Required action - Give all the lines below again, exactly, with no pictures.
[Data block]
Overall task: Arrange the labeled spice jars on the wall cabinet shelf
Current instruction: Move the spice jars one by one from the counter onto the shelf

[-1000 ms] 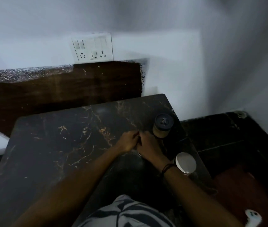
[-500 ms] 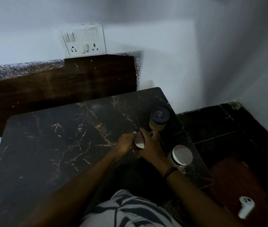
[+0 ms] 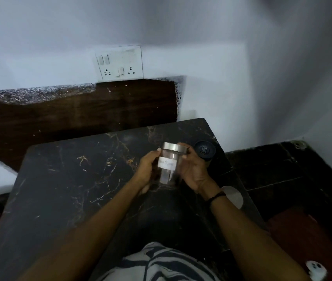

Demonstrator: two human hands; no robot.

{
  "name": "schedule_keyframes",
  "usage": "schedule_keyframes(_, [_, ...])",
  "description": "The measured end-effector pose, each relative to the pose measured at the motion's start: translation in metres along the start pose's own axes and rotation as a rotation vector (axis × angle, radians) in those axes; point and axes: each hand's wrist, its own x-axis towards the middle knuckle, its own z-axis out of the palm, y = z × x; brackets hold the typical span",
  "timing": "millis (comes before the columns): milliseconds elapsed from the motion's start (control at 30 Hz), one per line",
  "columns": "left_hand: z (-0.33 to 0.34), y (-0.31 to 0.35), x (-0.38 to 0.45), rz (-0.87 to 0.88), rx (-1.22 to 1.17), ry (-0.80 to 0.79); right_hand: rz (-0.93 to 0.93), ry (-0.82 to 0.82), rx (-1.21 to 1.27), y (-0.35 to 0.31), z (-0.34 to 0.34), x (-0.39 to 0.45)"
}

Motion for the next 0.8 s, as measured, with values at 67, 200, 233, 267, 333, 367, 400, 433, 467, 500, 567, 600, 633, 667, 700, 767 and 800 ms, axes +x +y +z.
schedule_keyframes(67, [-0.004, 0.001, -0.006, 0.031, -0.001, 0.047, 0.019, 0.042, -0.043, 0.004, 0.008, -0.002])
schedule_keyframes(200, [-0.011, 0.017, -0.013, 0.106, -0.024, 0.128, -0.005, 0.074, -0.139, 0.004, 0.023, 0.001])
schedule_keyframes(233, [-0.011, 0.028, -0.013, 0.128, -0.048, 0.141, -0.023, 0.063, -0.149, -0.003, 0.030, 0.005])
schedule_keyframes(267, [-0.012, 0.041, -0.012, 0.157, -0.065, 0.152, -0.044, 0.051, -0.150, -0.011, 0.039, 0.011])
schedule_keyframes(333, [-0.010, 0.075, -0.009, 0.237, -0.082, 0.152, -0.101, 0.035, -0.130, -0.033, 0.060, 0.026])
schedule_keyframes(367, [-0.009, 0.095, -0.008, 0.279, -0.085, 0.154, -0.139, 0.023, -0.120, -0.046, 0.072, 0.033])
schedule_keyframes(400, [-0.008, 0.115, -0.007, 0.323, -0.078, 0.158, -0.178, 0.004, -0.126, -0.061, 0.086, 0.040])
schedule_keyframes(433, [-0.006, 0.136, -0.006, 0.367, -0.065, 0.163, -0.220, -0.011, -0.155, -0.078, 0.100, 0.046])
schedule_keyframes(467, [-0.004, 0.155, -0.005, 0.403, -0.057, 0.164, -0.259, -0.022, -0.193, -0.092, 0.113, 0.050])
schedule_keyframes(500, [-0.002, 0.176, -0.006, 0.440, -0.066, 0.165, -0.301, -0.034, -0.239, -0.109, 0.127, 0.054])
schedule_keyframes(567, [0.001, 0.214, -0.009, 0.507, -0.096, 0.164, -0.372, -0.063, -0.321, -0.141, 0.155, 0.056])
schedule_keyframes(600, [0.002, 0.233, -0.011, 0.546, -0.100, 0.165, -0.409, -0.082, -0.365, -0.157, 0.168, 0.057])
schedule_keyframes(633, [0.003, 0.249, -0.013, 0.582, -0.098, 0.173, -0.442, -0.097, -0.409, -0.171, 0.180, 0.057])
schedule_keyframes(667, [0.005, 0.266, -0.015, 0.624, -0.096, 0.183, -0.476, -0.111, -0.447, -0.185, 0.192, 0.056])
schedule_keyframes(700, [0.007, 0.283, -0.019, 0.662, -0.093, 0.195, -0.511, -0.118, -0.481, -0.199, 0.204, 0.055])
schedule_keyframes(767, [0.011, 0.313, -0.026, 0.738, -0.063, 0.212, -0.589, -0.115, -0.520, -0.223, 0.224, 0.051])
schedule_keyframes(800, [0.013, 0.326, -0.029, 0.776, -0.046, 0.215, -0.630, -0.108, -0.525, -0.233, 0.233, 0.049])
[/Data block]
Solved problem -
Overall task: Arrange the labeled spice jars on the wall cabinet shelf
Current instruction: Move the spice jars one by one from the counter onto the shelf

[-1000 ms] 
[-500 ms] 
[+0 ms] 

Demonstrator: two human hands; no robot.

{
  "name": "schedule_keyframes",
  "usage": "schedule_keyframes(_, [_, ...])",
  "description": "The measured end-effector pose, each relative to the pose measured at the motion's start: translation in metres along the start pose's own axes and rotation as a rotation vector (axis × angle, radians) in those axes; point and axes: each hand's wrist, its own x-axis towards the middle knuckle, its own z-axis out of the palm, y = z × x; brackets hold the typical span",
  "timing": "millis (comes before the columns): milliseconds elapsed from the motion's start (control at 30 Hz), one per line",
  "columns": "left_hand: z (-0.33 to 0.34), y (-0.31 to 0.35), x (-0.38 to 0.45), rz (-0.87 to 0.88), rx (-1.22 to 1.17), ry (-0.80 to 0.79); right_hand: rz (-0.93 to 0.93), ry (-0.82 to 0.82), rx (-1.21 to 1.27), y (-0.35 to 0.31), z (-0.34 to 0.34), x (-0.39 to 0.45)"
}

Motion for the next 0.8 s, as measured, with values at 67, 200, 233, 267, 333, 367, 400, 433, 467, 500, 567, 600, 633, 667, 700, 767 and 800 ms, axes +x +y +z.
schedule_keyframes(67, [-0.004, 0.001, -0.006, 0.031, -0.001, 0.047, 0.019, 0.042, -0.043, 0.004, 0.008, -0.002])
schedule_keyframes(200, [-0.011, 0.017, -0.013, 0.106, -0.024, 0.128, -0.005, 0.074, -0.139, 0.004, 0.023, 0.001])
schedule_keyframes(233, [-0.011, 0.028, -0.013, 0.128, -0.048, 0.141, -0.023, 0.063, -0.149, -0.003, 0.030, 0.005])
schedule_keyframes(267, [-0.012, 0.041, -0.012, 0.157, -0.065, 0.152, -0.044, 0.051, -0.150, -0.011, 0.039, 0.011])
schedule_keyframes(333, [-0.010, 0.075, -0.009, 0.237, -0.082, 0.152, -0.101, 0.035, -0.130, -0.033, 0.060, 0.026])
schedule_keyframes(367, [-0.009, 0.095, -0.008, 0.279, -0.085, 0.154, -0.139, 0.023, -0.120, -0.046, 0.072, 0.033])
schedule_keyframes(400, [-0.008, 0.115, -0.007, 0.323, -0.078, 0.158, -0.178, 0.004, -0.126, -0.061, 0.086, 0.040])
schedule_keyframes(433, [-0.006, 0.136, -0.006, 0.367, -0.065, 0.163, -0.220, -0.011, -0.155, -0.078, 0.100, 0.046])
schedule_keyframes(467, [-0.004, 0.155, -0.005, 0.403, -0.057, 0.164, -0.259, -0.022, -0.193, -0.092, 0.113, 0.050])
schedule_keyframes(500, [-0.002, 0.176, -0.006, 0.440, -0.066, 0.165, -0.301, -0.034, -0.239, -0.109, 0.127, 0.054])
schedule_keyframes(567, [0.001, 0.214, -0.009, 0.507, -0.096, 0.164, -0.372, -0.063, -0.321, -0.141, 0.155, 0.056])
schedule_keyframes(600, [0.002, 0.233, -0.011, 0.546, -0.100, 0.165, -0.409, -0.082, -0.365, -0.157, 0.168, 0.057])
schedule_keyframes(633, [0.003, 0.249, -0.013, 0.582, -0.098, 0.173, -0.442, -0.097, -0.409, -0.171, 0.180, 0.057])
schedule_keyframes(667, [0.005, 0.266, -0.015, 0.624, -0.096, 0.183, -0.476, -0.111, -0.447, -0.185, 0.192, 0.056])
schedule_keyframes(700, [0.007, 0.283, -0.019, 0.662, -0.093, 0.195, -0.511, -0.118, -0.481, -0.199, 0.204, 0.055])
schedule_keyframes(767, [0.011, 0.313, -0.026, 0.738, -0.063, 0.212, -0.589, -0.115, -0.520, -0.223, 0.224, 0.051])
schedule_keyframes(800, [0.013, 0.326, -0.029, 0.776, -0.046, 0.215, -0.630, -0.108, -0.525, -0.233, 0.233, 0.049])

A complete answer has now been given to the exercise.